**Activity:** Of the entries below, return only those lines from the line with "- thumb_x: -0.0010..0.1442" to the line with "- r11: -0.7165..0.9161", exactly, both included.

**The records:**
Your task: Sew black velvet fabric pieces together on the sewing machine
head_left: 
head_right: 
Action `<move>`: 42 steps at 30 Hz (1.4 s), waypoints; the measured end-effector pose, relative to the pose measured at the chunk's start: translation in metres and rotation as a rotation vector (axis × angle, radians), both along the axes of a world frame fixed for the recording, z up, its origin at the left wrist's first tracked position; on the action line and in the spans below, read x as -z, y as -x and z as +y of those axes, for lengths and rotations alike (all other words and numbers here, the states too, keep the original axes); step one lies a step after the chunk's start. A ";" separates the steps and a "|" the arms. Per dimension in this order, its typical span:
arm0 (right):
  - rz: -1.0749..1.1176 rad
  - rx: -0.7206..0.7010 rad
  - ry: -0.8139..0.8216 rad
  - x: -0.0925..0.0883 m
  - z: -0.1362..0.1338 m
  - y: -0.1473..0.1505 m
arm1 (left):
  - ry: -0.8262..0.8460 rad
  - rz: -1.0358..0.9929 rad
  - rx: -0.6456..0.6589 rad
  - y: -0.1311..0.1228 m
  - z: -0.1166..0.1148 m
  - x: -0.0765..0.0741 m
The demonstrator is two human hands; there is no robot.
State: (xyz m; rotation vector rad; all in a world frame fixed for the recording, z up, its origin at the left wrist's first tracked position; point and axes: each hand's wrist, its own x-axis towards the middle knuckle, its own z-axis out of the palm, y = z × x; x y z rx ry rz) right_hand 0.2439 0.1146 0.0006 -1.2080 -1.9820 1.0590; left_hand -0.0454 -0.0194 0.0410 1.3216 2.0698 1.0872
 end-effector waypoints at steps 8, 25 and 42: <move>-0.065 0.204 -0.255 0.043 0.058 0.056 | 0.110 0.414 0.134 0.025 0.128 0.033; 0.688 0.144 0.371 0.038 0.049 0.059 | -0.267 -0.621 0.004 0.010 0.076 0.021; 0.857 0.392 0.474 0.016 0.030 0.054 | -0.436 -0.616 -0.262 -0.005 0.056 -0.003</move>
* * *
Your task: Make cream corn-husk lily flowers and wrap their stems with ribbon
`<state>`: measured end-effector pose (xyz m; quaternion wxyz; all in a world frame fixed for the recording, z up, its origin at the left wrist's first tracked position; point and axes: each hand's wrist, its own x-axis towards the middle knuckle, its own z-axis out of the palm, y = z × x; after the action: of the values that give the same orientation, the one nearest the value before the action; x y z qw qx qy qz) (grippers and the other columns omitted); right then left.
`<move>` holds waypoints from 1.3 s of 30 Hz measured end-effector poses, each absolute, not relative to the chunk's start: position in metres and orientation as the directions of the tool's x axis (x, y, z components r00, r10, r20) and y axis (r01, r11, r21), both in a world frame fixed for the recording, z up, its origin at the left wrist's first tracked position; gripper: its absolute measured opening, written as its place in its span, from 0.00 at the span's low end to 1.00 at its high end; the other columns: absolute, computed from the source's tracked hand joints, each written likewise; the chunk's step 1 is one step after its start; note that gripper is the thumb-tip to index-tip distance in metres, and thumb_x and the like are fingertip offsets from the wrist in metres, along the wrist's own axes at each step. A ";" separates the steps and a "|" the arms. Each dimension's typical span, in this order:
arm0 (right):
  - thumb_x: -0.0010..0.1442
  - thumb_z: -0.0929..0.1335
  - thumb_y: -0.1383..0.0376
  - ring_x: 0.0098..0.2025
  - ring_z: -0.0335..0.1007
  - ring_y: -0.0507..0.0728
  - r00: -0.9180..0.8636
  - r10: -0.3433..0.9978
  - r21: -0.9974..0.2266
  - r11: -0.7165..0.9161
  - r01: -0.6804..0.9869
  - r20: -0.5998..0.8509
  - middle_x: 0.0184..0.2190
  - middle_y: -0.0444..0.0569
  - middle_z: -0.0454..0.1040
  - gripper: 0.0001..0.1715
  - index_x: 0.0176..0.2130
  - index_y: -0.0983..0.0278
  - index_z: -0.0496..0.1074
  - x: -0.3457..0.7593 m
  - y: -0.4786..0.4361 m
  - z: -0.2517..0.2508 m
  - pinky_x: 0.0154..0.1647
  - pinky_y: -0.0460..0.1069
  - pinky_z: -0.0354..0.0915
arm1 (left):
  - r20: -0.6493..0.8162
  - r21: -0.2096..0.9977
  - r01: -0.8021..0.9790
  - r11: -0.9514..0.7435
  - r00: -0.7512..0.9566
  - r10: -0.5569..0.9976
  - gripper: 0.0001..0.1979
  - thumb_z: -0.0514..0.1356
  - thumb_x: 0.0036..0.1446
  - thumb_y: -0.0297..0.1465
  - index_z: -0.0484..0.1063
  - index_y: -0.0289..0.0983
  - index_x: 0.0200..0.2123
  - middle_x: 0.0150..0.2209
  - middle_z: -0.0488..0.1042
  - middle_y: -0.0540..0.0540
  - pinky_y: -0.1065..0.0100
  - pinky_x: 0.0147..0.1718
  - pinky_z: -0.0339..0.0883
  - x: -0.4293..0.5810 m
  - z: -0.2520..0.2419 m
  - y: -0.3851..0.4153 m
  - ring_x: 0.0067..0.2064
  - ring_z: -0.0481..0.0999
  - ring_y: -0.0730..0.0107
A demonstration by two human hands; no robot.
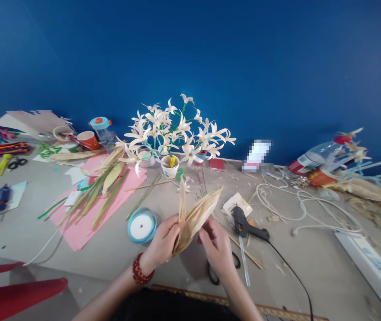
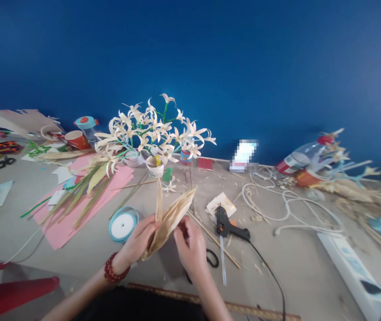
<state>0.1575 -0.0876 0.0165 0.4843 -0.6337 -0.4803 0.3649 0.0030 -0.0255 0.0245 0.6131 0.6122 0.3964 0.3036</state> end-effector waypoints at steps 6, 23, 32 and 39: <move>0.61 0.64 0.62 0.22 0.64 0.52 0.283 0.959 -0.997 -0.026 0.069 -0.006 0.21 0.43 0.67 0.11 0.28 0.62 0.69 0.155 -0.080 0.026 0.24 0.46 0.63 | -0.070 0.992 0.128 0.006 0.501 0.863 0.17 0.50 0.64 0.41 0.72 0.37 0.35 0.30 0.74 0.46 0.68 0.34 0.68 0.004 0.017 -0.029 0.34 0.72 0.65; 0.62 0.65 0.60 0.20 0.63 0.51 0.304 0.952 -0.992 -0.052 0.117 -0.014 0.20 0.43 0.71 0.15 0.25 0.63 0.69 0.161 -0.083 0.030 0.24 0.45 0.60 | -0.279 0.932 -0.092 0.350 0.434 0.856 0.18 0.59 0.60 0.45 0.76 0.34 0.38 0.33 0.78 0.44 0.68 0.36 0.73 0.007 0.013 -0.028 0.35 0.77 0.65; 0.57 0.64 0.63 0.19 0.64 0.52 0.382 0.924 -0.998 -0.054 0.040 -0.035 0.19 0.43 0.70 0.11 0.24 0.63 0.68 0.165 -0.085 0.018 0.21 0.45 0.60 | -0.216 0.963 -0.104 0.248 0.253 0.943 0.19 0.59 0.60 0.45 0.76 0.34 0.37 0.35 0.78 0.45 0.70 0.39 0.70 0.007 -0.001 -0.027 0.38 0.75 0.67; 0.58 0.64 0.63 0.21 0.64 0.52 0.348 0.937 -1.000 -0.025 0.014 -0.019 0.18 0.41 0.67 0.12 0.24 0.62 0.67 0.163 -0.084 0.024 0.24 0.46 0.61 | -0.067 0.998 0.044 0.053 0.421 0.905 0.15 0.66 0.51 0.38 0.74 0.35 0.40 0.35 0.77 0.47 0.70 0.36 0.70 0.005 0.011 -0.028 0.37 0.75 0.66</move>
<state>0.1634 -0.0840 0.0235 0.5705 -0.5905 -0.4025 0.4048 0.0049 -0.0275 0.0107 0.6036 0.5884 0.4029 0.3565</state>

**Problem solution:**
  - thumb_x: -0.0010..0.1442
  - thumb_z: -0.0929..0.1335
  - thumb_y: -0.1383..0.0376
  - ring_x: 0.0098..0.2025
  - ring_z: -0.0335..0.1007
  - ring_y: -0.0507..0.0728
  - r00: -0.9180..0.8636
  - r10: -0.3433..0.9978
  - r21: -0.9974..0.2266
  - r11: -0.7165..0.9161

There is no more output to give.